Training next door to the Olympic Stadium on a warm, cloudless afternoon, Williams could hardly be further removed from the woes of her homeland, but she is still troubled. She tells how her uncle was killed in the fighting and her family's new home in the capital, Freetown, burned down — then stops, eyes pleading for a new subject. Her coach, Francis Edwin, confides later that Williams' dearest friend was also killed. Still grieving and unfit, she arrived in Spain early last year for the world championships, and in her 100-meter heat (won by Inger Miller) finished last, in an embarrassing 13.08 sec.

It was a race that changed her life. Watching closely was Edwin, a Freetown-born athletics coach based at the University of California at Chico. In Williams' leaden stride Edwin saw something neither her misery nor lack of condition could disguise: raw athletic talent.
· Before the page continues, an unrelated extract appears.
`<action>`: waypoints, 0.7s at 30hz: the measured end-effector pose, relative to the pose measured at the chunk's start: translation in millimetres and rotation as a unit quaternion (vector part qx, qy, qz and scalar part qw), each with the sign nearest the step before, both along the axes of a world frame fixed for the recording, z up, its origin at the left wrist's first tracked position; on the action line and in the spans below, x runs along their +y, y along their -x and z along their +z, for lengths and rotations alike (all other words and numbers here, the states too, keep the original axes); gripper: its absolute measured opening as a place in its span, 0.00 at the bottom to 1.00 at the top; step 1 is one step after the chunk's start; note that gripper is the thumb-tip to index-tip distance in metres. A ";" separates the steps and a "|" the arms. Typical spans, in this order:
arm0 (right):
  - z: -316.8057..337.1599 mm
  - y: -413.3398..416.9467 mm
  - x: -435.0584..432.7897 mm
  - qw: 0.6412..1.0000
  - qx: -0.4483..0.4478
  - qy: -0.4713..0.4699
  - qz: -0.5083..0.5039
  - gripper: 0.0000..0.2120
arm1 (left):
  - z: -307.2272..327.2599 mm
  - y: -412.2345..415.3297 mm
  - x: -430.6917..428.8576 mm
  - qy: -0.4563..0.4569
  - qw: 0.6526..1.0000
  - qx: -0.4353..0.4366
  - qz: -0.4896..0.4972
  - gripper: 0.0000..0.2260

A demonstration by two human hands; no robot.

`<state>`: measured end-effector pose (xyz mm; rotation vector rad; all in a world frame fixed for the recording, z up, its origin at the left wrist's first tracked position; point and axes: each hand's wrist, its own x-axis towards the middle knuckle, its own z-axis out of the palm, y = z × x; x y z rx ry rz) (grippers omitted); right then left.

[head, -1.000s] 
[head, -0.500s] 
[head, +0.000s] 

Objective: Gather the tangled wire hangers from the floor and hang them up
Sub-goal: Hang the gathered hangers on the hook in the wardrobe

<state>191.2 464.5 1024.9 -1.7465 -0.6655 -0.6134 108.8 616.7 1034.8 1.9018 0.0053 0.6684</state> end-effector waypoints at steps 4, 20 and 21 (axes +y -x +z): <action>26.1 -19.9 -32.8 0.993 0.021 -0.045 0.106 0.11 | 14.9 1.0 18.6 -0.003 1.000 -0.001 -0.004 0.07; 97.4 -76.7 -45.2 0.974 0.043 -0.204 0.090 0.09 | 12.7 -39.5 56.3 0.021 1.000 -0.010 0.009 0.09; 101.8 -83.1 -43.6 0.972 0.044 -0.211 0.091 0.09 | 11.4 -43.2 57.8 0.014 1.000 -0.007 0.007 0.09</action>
With financial aid from the International Olympic Committee, which helps promising athletes from developing countries, Edwin arranged to bring Williams to the U.S. for her first taste of high-quality training. He also persuaded Nike to sponsor her. As a result, Williams in Sydney is a model of athletic chic. But even in garish red spikes and a cutting-edge floppy cap, she is still, one senses, a fashion innocent.

In the science of sprinting, she required more urgent attention. "I was running very badly with no style or technique," she explains. Edwin made her lift weights for the first time. And swim. She started to work muscles she didn't know she had. She wasn't fit, at least not in a way elite athletes understand the term. Edwin had her pounding out 300-meter sprints with cruelly short rests in between. In self-defense, her body began to grow. A high-protein, high-carbohydrate diet combined with hard training stacked 11 kg of muscle onto a body that had weighed just 45 kg. "Now I am like a sprinter," she says proudly. And she is, with long, sinewy legs flowing into the dasher's signature body part: a powerful, jutting behind. "I will always be grateful to Francis," she says. "I was running 13 seconds, and he looked beyond that and helped me. Now other coaches are talking to me, but I will pray that I never leave Francis, because that would be ungratefulness."

She is getting faster, but Sydney has come too soon for her. At these Games she hopes only to improve her best time. By Athens 2004, she believes she'll be running the 100 meters in 11 seconds. Less than a year of proper training has sliced more than a second off her best time, and she's convinced there's more speed inside her. Says Edwin: "My duty is to take her to the Olympic final. From there it's up to her."

So let her finish last, as if that matters compared to the rebuilding of a woman's dreams. The Olympic ideal allows for ambition, and in this she isn't lacking. It is victory she longs for; the thrill of speed is not, in itself, enough. Sierra Leone is a land of many diamonds, and Ekundayo Williams is as precious as any of them.